Shrapnel, right there in her garden.
That’s when Mary Zilberman, 79, knew she and her husband, Leonid, 82, had to flee Lugansk, the eastern Ukrainian city that—along with Donetsk—is at the center of the battle for control between Ukraine and separatist forces.
The Zilberman family owned three apartments in their home city, but in Kharkov, where they sought refuge and have now lived for two years, Mary and Leonid share a small one-bedroom apartment just off Yuri Gagarin Boulevard with their daughter and her husband, who spend each night on the couch.
Back in Lugansk, the Zilbermans were celebrated volunteers in the Jewish community, helping JDC start the city’s Hesed social welfare center and coordinating the region’s most successful iteration of Warm Homes, a social program for elderly Jews.
Now they’re on the other side, two among the thousands of Jewish Ukrainian internally displaced people (IDPs) forced by war to turn to JDC for rent assistance, winter relief, and more.
“We dream of going back, but each year the distance between us and that dream gets bigger and bigger and bigger,” Leonid says with a rueful sigh. “So we live here, and we breathe this air. Hesed keeps us alive now.”
JDC currently serves about 300 Jewish IDPs in Kharkov, the city’s toughest humanitarian cases that remain from the peak of about 600 in the summer of 2014. Across the region in the first half of 2016, JDC assisted some 2,000 people, the neediest remaining IDPs from a peak of about 4,000.
But it’s important to realize the situation for these vulnerable Jewish elderly and families hasn’t gotten any easier, cautions Zoya Krypitskaya, the social services coordinator at the Kharkov Hesed.
“They don’t feel like they live in the here and now. They live with their pasts. They live with their memories,” she says. “They think about what they used to do, the friends they used to have … and they always compare. Their lives are full of disappointment.”
Six hours west, Valeriya Kvasha strolls through Kiev’s Beiteinu center, JDC’s program for children and families at risk in the Ukrainian capital, picking up toys, smiling at toddlers, and chatting with colleagues.
A scientific engineer by training, Valeriya, 41, now works as the IDP coordinator at Beiteinu, serving as a case manager for clients who’ve fled the violence in the east.
She should know: Her family fled, too, taking one of the last trains out of Lugansk in July 2014.
“People come to me and say, ‘You really understand this because you’ve been in my situation,’” she says with a glint of pride in her eyes. “They trust me.”
Valeriya is glad to have her job—“for me, the Jewish community means stability now,” she says—but it hasn’t been an easy road.
When she, her husband, and their two sons came to Kiev, they stayed with distant cousins who soon encouraged them to leave, hinting that they were beginning to overstay their welcome.
The family struggled to find an apartment, as landlord after landlord biased against IDPs turned them down.
“You’ll steal my furniture and take it somewhere else,” Valeriya remembered one man saying.
Now they have an apartment, outfitted with household supplies, clothes, and toiletries, thanks to the JDC staff at Beiteinu.
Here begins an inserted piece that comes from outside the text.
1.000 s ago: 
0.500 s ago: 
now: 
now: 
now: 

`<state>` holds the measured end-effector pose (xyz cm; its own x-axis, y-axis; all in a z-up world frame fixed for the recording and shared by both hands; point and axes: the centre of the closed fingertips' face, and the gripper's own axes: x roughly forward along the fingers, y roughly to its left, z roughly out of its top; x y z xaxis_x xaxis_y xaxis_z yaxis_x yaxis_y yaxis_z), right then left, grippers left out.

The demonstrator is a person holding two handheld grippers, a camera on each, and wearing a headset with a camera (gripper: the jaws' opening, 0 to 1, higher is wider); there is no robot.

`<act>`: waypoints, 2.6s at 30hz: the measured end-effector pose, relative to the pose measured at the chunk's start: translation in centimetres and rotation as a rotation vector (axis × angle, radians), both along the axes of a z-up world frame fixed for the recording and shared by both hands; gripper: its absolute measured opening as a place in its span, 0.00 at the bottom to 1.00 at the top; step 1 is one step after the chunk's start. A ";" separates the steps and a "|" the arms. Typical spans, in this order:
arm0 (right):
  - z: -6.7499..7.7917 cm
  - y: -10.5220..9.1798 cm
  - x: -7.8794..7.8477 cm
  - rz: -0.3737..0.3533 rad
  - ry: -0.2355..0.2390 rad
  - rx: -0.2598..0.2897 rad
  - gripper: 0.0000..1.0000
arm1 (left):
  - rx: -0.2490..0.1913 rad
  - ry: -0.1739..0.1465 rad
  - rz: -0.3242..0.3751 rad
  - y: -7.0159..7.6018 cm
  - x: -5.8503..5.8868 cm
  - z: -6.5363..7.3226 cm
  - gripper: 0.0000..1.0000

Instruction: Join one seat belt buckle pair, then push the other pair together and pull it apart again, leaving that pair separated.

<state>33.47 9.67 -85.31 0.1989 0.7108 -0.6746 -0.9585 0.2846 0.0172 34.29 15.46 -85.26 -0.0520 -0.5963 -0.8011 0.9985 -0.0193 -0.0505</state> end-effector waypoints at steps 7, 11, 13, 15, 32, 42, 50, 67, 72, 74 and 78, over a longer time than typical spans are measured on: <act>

The family continues to receive winter relief, rent assistance, and psychosocial support.
But even for a family with a softer landing in their new city than most, each day is a painful reminder of what has been lost.
“Our childhood stopped,” Valeriya’s eldest, Nikita, 18, says. “We became adults quickly.”
Valeriya laughs quickly and bitterly, as if she’s heard a mean-spirited joke.
“We had a car, an apartment, a country house, back in Lugansk. We were going to buy an apartment for Nikita when he started university,” she said. “But that plan’s ruined. We live with a new reality now.”